Radical Product Thinking is desperately needed to give your organization a clear process for setting the direction for your fast car – it helps you plan where you want to go and how you’re going to get there. More than just speed, organizations need velocity. Combining iterative execution with Radical Product Thinking gives you velocity: speed with direction. It helps you align teams and translate your vision systematically into everyday activities.

 

Youve crossed industries and roles numerous times. What mistakes do you see as common no matter the industry?

It’s easy to default to being iteration-led, no matter what one’s role is. When I had founded a company, the marketing advice I often heard was, “Just try a lot of things and see what works.” In reality, before you start marketing, you need clarity on whom you’re targeting, what your positioning is, i.e. what their pain is, what current solutions exist, and what you’re doing that’s world-changing. In essence, you need clarity of vision and strategy before you try different marketing tactics. The mantras of “Fail fast, learn fast” and “Iterate quickly” are persistent across every function and across all sizes of companies.

A focus on execution feels satisfying because moving fast gives the illusion of progress. It’s like the thrill of being on a galloping horse, even if it’s going in the wrong direction. This is why product diseases are so common across all industries and sizes of companies – product diseases happen when our execution becomes disconnected from our vision and strategy.

 

 

How do leaders initiate a change in the culture to create an RPT culture?

Culture typically seems like a nebulous concept and an abstract idea. But in the RPT way, you can systematically engineer the culture your team needs to fuel innovation, i.e., you can be vision-driven about changing your culture. The obstacle, however, is that the vision for culture is often fluffy. For example, “We want an open and transparent culture.” But it’s not clear what this means and how you achieve it.

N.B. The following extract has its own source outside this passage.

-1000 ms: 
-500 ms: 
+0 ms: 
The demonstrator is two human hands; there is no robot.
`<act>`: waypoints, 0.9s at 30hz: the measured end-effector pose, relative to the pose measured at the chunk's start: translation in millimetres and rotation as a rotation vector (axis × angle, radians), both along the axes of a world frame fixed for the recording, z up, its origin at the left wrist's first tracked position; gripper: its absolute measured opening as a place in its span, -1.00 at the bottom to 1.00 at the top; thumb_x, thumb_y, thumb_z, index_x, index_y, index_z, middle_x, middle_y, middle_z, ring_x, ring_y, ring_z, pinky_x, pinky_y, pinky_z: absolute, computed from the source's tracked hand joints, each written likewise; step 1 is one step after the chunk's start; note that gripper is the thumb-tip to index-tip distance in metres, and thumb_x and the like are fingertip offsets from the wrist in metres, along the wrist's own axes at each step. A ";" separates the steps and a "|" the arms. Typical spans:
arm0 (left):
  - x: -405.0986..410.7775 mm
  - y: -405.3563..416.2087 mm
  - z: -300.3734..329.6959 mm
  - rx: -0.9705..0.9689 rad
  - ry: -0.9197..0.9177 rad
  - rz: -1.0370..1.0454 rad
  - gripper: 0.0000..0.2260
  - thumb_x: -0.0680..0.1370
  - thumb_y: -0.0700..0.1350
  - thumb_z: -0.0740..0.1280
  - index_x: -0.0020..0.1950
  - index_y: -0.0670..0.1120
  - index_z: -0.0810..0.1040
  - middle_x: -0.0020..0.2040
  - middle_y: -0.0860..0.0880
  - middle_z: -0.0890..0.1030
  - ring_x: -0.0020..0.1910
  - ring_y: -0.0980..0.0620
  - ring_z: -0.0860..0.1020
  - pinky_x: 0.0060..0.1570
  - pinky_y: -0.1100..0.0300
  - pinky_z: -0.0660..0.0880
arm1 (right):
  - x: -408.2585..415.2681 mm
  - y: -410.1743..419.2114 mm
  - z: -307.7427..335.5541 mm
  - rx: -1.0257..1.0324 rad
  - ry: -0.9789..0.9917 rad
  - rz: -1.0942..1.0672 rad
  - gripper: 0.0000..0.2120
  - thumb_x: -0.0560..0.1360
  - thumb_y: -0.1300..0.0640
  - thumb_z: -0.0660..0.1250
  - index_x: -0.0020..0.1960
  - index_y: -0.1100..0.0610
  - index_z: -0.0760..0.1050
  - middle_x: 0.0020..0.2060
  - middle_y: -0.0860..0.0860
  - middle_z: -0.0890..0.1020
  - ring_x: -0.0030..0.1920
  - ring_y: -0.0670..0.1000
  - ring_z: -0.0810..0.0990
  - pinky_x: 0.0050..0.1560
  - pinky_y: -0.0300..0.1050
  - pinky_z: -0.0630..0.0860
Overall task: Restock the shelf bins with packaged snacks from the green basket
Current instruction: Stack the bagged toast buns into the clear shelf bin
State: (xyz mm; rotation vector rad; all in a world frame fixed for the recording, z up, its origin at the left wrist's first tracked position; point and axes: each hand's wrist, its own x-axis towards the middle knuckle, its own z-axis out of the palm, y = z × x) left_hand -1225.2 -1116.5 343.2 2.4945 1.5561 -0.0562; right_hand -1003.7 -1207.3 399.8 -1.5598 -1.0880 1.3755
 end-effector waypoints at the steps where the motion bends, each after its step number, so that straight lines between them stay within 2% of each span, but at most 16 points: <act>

The RPT approach to organizational culture helps you define a clear vision for your culture so you can translate that vision into reality. RPT defines culture as the cumulative set of employees’ experiences on two dimensions: whether work is fulfilling or not, and whether work is urgent or not. When you visualize this on a 2×2, you see the following four quadrants:

  • Meaningful work: This is work that is both satisfying and not urgent. Your activities fall in this quadrant where you feel like you’re:
    • Contributing to a purpose
    • Valued for your contributions
    • Able to trust your colleagues and have psychological safety
  • Heroism: This work is satisfying but urgent – it adds excitement to your day but too much of this leads to burnout. You’re in this quadrant when you’re:
    • Overwhelmed with the amount of work you have
    • Firefighting
    • Having to prove your worth at work
  • Organizational Cactus: This work is depleting but urgent – this is the paperwork that helps an organization function but too much of this feels painful. Examples include:
    • Dealing with bureaucracy and writing standard reports
    • Asking for permission on small decisions
    • Creating reports on useless metrics
  • Soul-Sucking: Work in this quadrant is depleting and not urgent, akin to slow-growing cancer. You’re in this quadrant when you feel like you’re:
    • Self-censoring to avoid repercussions of speaking up
    • Managing up
    • Dealing with unfair practices

Every culture is a mixture of the above four quadrants. But a good work culture maximizes the Meaningful Work quadrant and minimizes the three danger quadrants (see visual representation below).

This picture helps you create a shared vision of the culture you want to cultivate in your team. You can have open discussions in your team to understand your current culture and how it differs from this ideal state. You can then use the other RPT elements (strategy, prioritization, execution and measurement) to systematically increase the size of the Meaningful Work quadrant and minimize the other three.